How to drill (when prioritized):
- Capture trace_pipe with
mmc:*andsdio*events enabled during a controlled rate-ramp (e.g., pv -L 500K, 1M, 2M, 4M each for 60 s). - Watch
/proc/sys/kernel/sched_*and thebes2600_bh_workkworker for CPU saturation. perf top -p $(pgrep -f bes_sdio)during 4 MB/s load.
Status: backlog.
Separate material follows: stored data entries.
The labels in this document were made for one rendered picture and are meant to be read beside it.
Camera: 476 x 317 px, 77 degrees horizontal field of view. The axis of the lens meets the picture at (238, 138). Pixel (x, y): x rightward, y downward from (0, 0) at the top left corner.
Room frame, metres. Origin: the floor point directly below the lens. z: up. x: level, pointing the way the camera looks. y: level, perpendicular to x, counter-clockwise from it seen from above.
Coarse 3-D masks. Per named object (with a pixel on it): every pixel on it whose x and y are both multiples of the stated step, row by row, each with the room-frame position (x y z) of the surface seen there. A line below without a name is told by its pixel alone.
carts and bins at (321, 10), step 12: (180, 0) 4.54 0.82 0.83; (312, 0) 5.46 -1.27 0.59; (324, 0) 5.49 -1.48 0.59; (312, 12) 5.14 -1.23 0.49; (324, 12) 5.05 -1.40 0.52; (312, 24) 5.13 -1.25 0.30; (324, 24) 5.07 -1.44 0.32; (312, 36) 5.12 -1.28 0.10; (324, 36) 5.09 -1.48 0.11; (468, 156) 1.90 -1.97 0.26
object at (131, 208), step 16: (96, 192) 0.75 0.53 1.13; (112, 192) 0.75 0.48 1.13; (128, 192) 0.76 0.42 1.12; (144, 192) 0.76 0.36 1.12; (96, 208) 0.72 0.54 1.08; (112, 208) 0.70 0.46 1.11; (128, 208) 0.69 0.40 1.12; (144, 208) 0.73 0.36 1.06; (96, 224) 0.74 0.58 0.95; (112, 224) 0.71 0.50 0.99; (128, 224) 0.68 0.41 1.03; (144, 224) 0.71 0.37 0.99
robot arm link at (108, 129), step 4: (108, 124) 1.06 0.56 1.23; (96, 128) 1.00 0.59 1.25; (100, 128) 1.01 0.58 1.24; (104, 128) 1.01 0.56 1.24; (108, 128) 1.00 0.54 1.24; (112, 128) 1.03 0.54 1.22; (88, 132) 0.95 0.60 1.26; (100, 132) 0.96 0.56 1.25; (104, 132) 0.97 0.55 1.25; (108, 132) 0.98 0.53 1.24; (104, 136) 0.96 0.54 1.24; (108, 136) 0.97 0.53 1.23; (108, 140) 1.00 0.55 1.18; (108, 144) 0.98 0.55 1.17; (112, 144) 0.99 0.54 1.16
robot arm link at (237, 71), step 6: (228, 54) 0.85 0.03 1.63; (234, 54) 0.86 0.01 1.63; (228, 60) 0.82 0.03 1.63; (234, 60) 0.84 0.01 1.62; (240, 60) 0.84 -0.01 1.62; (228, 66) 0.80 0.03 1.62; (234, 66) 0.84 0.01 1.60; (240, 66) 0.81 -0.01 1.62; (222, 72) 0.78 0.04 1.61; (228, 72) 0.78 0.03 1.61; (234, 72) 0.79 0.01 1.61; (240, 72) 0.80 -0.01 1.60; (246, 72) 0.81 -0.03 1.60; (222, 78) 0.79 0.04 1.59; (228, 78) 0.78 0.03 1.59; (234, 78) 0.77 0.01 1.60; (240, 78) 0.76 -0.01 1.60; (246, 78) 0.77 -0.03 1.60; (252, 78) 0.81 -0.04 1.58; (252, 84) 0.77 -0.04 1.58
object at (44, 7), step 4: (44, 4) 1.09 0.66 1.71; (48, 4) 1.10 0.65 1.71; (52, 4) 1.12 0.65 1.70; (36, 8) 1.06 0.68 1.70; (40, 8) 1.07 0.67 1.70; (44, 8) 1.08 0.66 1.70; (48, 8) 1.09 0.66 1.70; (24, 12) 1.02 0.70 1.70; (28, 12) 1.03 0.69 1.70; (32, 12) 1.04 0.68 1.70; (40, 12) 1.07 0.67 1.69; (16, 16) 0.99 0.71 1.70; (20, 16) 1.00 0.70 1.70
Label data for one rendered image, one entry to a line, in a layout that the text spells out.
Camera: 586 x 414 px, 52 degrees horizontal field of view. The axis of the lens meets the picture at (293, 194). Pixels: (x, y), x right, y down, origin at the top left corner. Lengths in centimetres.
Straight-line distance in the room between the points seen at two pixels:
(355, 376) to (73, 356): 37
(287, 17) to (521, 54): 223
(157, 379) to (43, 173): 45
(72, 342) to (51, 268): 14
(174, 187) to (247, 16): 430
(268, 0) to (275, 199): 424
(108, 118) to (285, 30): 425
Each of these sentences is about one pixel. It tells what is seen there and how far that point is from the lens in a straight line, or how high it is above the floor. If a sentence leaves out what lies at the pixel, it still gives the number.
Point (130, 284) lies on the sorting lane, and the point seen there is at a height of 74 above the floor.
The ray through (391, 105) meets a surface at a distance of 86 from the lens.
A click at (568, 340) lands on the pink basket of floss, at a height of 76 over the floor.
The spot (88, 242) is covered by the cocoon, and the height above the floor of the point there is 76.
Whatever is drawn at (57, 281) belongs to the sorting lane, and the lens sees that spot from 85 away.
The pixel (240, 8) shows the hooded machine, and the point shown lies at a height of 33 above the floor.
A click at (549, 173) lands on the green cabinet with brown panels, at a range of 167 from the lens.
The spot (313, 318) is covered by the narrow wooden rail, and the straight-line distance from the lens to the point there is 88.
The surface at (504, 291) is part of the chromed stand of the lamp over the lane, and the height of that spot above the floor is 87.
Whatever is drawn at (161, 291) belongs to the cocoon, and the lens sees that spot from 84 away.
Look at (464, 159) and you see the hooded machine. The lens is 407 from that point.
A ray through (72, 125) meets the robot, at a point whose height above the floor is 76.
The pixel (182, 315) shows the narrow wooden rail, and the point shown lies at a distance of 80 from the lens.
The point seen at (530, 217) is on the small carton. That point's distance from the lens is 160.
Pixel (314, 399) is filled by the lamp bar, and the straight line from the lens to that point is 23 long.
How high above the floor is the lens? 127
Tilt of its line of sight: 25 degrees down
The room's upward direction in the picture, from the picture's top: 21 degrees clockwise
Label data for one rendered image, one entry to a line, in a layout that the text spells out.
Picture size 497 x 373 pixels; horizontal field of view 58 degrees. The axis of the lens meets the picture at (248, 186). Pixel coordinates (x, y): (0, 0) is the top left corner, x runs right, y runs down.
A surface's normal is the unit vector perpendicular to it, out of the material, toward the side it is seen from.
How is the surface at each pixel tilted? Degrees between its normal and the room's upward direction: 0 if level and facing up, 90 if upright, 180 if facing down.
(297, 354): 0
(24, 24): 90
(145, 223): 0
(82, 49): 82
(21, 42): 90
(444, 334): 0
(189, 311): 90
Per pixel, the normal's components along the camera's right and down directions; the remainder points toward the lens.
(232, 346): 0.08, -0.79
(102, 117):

No patch yet.
Bug #4 — scan_complete_cb constant loop
File: scan.c:883-909 — bes2600_scan_complete_cb().
Symptom:
ieee80211 phy0: bes2600_scan_complete_cb status: 0
Fires every 2–10s (status=0 = success, but the FREQUENCY suggests background scanning runs continuously when associated + idle).
Most likely a NetworkManager scheduling artifact, not a driver bug. Low priority; suppress the wiphy_dbg print or skip scan-on-assoc'd if it matters.